### Problem description
This exercise calls for copying every line below that holds the word "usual".

Information supplied: Begin

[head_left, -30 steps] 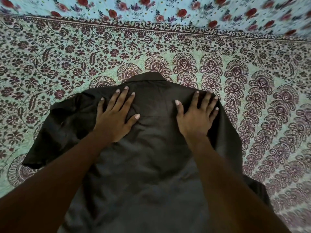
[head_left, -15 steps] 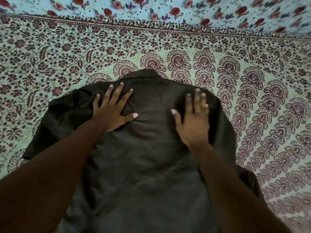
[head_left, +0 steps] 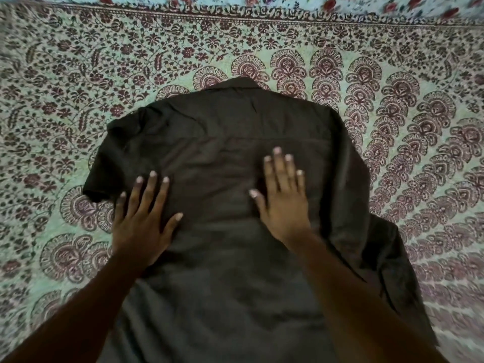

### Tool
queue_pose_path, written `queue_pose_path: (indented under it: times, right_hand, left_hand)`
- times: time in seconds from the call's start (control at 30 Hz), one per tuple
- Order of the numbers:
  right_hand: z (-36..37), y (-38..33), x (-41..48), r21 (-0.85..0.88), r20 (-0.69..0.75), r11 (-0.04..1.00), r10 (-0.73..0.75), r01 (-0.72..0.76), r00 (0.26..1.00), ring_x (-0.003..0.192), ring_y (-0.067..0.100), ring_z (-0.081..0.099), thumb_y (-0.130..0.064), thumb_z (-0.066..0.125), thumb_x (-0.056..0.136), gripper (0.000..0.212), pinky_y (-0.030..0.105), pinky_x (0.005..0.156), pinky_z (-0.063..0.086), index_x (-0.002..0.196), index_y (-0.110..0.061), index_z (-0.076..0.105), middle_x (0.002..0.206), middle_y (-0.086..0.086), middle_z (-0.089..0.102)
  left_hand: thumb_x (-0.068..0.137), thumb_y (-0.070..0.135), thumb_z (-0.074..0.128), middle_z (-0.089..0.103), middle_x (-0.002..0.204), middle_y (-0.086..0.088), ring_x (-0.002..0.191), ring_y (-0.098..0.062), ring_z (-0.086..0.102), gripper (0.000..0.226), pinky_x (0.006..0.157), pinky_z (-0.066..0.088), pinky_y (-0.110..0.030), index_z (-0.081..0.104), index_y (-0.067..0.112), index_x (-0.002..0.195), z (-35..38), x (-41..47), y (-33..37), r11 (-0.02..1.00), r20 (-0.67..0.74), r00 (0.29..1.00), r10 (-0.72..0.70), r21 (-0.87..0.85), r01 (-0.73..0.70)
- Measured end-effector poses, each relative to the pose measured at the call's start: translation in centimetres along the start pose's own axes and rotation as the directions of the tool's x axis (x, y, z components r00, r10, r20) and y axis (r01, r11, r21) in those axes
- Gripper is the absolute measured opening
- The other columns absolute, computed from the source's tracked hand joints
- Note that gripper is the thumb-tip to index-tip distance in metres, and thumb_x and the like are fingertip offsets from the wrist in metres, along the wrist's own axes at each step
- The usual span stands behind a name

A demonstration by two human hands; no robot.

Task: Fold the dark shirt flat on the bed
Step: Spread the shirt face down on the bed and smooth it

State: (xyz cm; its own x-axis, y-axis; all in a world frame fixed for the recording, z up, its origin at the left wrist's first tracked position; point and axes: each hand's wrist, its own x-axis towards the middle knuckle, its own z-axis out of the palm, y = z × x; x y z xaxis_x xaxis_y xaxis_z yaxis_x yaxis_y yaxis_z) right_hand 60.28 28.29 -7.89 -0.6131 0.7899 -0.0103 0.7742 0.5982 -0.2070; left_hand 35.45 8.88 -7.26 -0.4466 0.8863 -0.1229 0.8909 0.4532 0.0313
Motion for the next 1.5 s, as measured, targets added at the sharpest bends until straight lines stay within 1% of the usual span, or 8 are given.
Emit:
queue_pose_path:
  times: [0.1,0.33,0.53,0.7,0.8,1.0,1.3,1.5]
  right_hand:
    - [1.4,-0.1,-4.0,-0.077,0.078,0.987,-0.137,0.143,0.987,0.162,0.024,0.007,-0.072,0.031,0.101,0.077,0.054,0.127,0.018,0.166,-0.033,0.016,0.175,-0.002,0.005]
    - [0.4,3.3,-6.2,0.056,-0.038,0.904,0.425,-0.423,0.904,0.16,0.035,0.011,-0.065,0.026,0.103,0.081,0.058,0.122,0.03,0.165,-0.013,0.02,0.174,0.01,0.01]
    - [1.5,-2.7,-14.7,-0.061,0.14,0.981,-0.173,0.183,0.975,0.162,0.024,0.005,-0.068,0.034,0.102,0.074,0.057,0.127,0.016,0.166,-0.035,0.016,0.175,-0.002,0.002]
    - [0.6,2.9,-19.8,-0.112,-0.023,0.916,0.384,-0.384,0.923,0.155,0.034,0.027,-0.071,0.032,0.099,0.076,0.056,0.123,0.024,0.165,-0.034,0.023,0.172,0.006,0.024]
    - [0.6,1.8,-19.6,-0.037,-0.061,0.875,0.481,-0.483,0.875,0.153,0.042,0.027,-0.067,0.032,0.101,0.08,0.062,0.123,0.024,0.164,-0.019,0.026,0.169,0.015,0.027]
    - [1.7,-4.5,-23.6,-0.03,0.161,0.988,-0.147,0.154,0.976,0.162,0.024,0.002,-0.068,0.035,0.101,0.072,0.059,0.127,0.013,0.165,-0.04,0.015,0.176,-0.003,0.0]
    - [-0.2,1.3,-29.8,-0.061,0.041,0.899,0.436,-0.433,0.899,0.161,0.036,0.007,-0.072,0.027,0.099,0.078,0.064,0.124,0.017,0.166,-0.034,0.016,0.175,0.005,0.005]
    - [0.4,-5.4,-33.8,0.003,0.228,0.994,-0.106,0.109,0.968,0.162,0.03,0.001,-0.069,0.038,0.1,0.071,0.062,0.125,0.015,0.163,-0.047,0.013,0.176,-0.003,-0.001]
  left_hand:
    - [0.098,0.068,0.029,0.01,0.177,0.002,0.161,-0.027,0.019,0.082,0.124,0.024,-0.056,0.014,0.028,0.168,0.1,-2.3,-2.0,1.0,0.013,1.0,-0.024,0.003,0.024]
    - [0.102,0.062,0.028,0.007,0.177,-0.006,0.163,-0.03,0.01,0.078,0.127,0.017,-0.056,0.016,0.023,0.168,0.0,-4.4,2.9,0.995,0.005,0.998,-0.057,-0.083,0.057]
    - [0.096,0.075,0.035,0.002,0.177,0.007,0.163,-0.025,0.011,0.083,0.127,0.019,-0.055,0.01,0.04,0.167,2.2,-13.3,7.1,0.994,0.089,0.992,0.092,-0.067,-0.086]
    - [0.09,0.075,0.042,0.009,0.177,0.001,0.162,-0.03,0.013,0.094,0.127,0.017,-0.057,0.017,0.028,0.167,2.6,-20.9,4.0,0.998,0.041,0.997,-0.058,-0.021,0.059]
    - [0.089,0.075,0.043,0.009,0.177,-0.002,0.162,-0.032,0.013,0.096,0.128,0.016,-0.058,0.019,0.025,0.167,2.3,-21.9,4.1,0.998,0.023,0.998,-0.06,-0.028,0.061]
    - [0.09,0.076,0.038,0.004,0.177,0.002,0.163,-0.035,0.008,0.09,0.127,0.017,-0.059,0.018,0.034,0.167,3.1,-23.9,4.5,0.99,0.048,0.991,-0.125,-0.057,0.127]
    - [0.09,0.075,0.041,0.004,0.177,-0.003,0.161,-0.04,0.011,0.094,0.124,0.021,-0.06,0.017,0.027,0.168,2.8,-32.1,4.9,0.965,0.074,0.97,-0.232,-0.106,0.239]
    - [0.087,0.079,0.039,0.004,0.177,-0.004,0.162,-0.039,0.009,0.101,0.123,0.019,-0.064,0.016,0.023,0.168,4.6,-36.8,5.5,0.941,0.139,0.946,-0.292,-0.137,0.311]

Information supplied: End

### Expected answer
- The usual span stands behind a name
Motion for the next 1.5 s, as measured, targets added at the sharpest bends until straight lines stay within 1% of the usual span, or 8 are given.

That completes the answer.